▶ **Dataset excerpts**:
----------------
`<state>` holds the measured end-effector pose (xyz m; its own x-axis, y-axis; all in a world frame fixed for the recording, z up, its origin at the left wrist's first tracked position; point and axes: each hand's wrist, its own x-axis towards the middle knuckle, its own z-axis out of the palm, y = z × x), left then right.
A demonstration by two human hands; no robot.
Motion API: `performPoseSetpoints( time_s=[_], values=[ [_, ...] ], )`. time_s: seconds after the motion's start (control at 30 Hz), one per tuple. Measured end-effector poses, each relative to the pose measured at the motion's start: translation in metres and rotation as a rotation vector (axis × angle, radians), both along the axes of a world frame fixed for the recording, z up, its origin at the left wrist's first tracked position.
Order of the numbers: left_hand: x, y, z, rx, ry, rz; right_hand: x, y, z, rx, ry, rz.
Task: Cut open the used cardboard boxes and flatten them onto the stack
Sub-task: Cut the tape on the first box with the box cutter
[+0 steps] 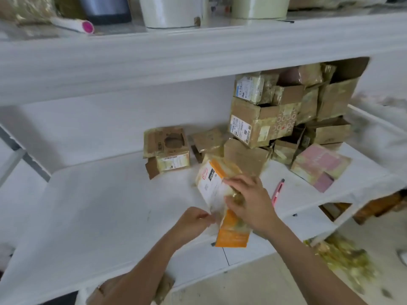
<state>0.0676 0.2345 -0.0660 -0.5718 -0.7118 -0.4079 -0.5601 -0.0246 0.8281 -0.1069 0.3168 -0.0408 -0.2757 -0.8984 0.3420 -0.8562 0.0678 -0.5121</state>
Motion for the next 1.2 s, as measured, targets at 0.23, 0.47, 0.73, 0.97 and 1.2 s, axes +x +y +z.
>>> performPoseSetpoints(
  time_s=[0.23, 0.47, 0.73, 0.97, 1.2],
  values=[
    [-0.025, -0.007, 0.011, 0.053, 0.054, 0.357, 0.009, 0.016, -0.048, 0.138, -0.144, 0.262],
    [-0.05, -0.032, 0.002, 0.148, -0.045, 0.378, -0.032, -0.003, -0.054, 0.193, -0.579, 0.311],
    [-0.04, -0.039, -0.027, 0.191, -0.075, 0.538, -0.168, -0.018, -0.097, 0.742, 0.017, -0.206],
    [-0.048, -0.036, -0.027, 0.168, -0.132, 0.582, -0.187, -0.038, -0.12, 0.677, 0.574, -0.077],
    [-0.05, -0.034, -0.027, 0.149, -0.16, 0.601, -0.131, -0.088, -0.075, -0.02, 0.025, 0.076]
  ],
)
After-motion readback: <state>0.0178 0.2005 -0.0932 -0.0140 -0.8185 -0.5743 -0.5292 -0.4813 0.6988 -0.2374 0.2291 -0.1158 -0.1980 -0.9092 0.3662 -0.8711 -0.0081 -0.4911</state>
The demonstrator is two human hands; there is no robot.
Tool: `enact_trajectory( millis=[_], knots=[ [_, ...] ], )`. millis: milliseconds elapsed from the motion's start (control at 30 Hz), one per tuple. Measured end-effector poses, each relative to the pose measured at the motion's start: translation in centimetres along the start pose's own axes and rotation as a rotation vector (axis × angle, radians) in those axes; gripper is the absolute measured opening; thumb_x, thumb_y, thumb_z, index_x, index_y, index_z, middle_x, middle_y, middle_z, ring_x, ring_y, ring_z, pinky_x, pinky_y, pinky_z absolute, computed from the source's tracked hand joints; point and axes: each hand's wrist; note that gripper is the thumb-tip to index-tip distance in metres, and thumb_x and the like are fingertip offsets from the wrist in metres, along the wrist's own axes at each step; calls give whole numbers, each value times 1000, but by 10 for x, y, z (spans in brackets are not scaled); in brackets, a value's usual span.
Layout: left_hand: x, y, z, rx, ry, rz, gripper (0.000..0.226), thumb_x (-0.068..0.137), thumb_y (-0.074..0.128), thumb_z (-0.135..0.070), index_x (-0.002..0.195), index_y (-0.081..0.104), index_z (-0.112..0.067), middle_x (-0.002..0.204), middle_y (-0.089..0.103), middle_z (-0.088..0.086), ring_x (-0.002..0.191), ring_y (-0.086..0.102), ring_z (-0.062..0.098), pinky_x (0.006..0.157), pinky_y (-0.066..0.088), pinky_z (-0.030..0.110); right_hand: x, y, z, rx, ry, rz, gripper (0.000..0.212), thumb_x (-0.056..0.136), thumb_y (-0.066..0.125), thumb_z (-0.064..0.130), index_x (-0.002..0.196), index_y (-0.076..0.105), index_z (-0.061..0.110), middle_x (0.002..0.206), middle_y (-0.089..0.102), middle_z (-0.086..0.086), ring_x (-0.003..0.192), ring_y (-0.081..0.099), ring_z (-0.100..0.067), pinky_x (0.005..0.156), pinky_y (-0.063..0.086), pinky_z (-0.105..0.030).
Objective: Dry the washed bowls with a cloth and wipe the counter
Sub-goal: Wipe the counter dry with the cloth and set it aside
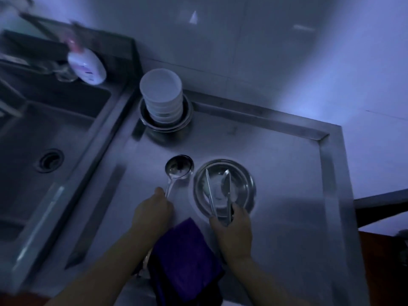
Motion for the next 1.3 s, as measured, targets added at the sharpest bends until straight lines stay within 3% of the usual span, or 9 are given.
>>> enact_trajectory(
  millis=[167,267,433,700,900,1000,1100,1167,1300],
  knots=[
    [13,-3,78,-177,-82,-37,13,91,44,-15,83,35,-10,75,58,12,63,55,31,51,34,32,-17,80,48,21,95,63,50,72,68,43,114,55,18,106,53,4,101,50,-14,86,45,-34],
    [21,-6,101,-79,-66,-26,9,94,41,-14,90,43,-7,78,52,8,81,63,35,59,42,35,-19,118,72,23,145,15,46,71,70,43,108,56,18,102,52,4,98,52,-17,79,46,-32],
    [33,-6,120,62,50,8,29,94,35,-2,108,60,-4,112,49,12,91,60,19,70,49,25,-17,163,91,-41,159,-73,51,71,74,42,108,54,14,99,46,5,95,52,-17,74,46,-30],
    [60,-1,133,29,57,41,16,95,47,-14,108,47,-3,100,63,9,83,66,20,60,46,25,-14,204,105,-176,223,-68,73,70,72,56,121,42,12,118,41,-2,101,49,-19,81,50,-38],
    [62,3,130,-116,6,-27,19,92,50,-23,104,50,-7,95,62,13,88,62,34,68,44,38,-49,168,75,-313,7,-33,51,82,66,33,124,49,9,120,50,-6,111,46,-23,96,37,-34],
    [60,7,130,-75,26,-44,22,91,52,-23,105,51,-5,98,62,18,89,60,37,71,45,42,-84,130,37,-494,-310,-23,33,77,71,20,108,63,12,112,60,-8,105,53,-29,96,40,-41],
    [57,9,133,-57,51,-32,25,91,52,-20,108,51,-2,103,60,21,92,59,38,75,46,44,-105,102,-1,-646,-566,117,46,79,60,41,121,63,20,130,57,-9,124,42,-26,107,24,-43],
    [56,8,134,-65,69,-36,25,91,52,-18,108,50,0,103,59,22,92,58,39,74,46,44,-102,96,-13,-791,-625,294,67,81,51,57,139,46,26,148,39,-7,138,28,-24,109,16,-50],
    [43,-5,129,-57,173,-204,24,80,65,-16,94,51,-2,88,56,18,68,60,33,49,36,30,-80,111,-6,-931,-620,368,75,82,43,66,145,33,27,153,25,-7,141,27,-30,108,13,-57]
  ],
)
Point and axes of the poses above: each hand's wrist, its own x-axis towards the middle knuckle, its own y-axis out of the palm, z = x × y
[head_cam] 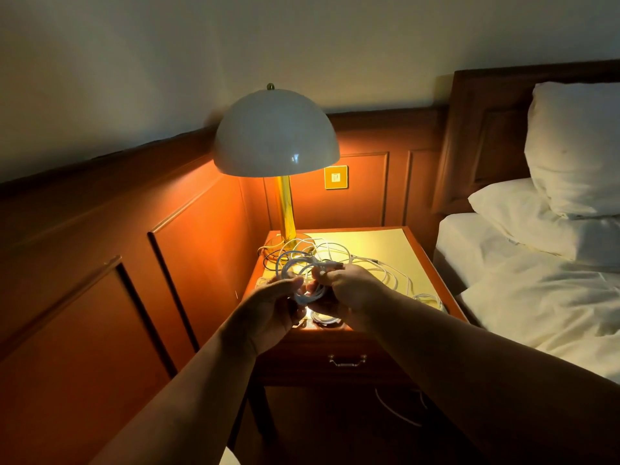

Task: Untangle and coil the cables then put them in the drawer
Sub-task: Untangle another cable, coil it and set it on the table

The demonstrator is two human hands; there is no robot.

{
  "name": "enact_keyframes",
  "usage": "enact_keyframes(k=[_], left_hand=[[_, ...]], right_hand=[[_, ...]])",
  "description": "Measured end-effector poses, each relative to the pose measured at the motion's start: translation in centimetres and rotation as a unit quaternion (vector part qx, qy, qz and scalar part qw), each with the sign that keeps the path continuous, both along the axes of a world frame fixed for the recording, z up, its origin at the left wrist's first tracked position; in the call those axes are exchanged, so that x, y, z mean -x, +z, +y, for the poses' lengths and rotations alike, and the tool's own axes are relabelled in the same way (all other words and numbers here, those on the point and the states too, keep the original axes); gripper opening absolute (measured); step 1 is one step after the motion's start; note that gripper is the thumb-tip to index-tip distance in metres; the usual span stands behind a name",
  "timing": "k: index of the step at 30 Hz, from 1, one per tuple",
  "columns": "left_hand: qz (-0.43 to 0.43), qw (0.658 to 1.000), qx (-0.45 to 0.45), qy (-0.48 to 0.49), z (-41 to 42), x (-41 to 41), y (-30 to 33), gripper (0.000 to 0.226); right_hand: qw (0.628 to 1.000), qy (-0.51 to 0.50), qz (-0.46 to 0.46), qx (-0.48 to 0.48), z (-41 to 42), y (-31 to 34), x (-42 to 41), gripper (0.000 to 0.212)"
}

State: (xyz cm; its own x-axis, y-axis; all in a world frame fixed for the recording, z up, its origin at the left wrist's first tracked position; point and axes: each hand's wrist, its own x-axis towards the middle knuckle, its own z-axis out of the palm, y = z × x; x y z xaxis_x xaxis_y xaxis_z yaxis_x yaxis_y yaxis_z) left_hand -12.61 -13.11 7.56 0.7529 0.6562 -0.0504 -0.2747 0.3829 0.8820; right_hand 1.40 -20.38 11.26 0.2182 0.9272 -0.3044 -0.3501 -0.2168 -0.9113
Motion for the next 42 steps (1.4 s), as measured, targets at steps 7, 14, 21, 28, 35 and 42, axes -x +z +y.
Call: enact_keyframes(k=[7, 14, 21, 28, 35, 42], left_hand=[[0.033, 0.994, -0.024, 0.102, 0.1, -0.1, -0.2, 0.028], [0.234, 0.924, -0.156, 0.260, -0.6, -1.3, 1.0, 0.012], [0.185, 0.967, 0.008, 0.174, -0.8, -1.3, 1.8, 0.010], [-0.068, 0.968, 0.131, 0.205, -0.7, -1.0, 0.9, 0.012], [-0.041, 0.920, 0.266, 0.286, -0.6, -1.4, 1.7, 0.014], [0.022, 0.923, 0.220, 0.313, -0.1, -1.6, 0.8, 0.016]], right_hand=[[0.991, 0.085, 0.099, -0.035, -0.2, -0.1, -0.6, 0.008], [0.972, 0.119, -0.142, -0.143, -0.5, -0.3, 0.0, 0.009], [0.965, 0.099, -0.192, -0.150, -0.6, -0.6, -0.6, 0.011], [0.989, 0.076, -0.034, -0.119, -0.4, -0.8, -0.9, 0.017], [0.969, 0.130, -0.136, -0.161, -0.6, -2.0, -1.0, 0.007], [0.891, 0.166, -0.364, -0.217, -1.3, -2.3, -1.0, 0.010]])
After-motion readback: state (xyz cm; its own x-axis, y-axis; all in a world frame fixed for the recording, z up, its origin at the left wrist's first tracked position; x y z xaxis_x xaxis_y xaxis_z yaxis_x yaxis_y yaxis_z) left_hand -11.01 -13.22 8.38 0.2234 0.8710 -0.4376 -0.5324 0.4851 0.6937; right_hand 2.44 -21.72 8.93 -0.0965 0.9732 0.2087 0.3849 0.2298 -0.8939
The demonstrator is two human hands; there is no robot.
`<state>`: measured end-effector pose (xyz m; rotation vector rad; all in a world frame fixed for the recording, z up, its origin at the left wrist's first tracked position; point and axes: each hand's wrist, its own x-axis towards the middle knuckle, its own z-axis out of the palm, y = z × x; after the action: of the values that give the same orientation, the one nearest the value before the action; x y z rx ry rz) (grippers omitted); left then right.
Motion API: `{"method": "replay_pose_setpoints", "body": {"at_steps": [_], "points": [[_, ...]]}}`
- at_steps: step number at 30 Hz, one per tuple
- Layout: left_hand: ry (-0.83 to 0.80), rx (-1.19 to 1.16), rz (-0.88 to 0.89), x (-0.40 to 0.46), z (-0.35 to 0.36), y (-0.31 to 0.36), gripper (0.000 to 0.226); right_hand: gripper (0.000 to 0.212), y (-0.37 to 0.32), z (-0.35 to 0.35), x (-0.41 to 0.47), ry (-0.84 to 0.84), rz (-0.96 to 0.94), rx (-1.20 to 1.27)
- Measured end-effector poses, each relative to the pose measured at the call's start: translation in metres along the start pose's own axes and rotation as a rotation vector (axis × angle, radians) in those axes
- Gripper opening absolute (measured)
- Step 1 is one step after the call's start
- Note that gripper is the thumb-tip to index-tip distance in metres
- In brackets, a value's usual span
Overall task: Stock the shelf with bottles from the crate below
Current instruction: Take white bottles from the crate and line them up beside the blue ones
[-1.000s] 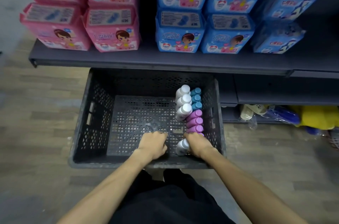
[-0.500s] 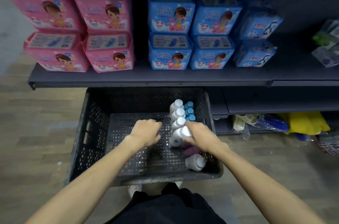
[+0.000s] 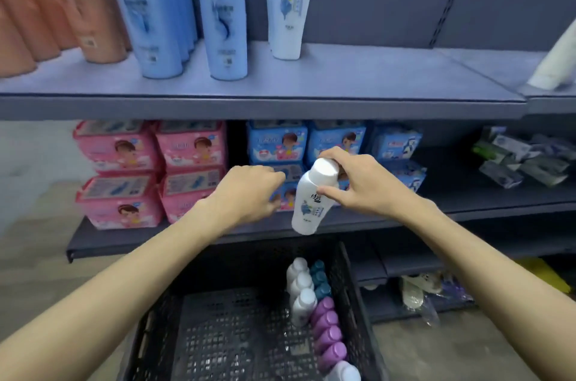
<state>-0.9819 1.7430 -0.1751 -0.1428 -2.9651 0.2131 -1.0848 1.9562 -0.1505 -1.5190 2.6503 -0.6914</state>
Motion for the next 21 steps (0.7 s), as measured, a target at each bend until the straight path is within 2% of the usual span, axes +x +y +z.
{"method": "replay_pose_setpoints", "body": {"at_steps": [5,11,14,21], "points": [[0.213,0.100,0.062,0.013,-0.067,-0.011,0.019,0.048,-0.027,-0.059,0.019,0.095,-0.119,-0.014],[0.459,0.064,0.083,0.028,-0.124,-0.027,0.030,0.046,-0.057,-0.126,0.047,0.212,-0.190,0.063],[0.505,0.112,0.049,0.037,-0.153,-0.036,0.022,0.043,-0.068,-0.160,0.064,0.266,-0.220,0.081],[0.553,0.161,-0.043,0.057,-0.196,-0.042,0.025,0.040,-0.075,-0.207,0.098,0.272,-0.264,0.114]]}}
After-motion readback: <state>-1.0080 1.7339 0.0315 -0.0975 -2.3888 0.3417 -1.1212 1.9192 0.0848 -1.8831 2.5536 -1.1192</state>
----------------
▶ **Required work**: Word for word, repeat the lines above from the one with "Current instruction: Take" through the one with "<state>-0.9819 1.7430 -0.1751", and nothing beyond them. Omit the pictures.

▶ **Task answer**:
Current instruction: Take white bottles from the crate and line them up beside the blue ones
[-1.000s] 
[-0.500s] 
[+0.000s] 
<state>-0.9819 1.7430 -0.1751 -0.1428 -2.9651 0.2131 -1.0848 1.9562 -0.1505 -1.5190 2.6503 -0.6914</state>

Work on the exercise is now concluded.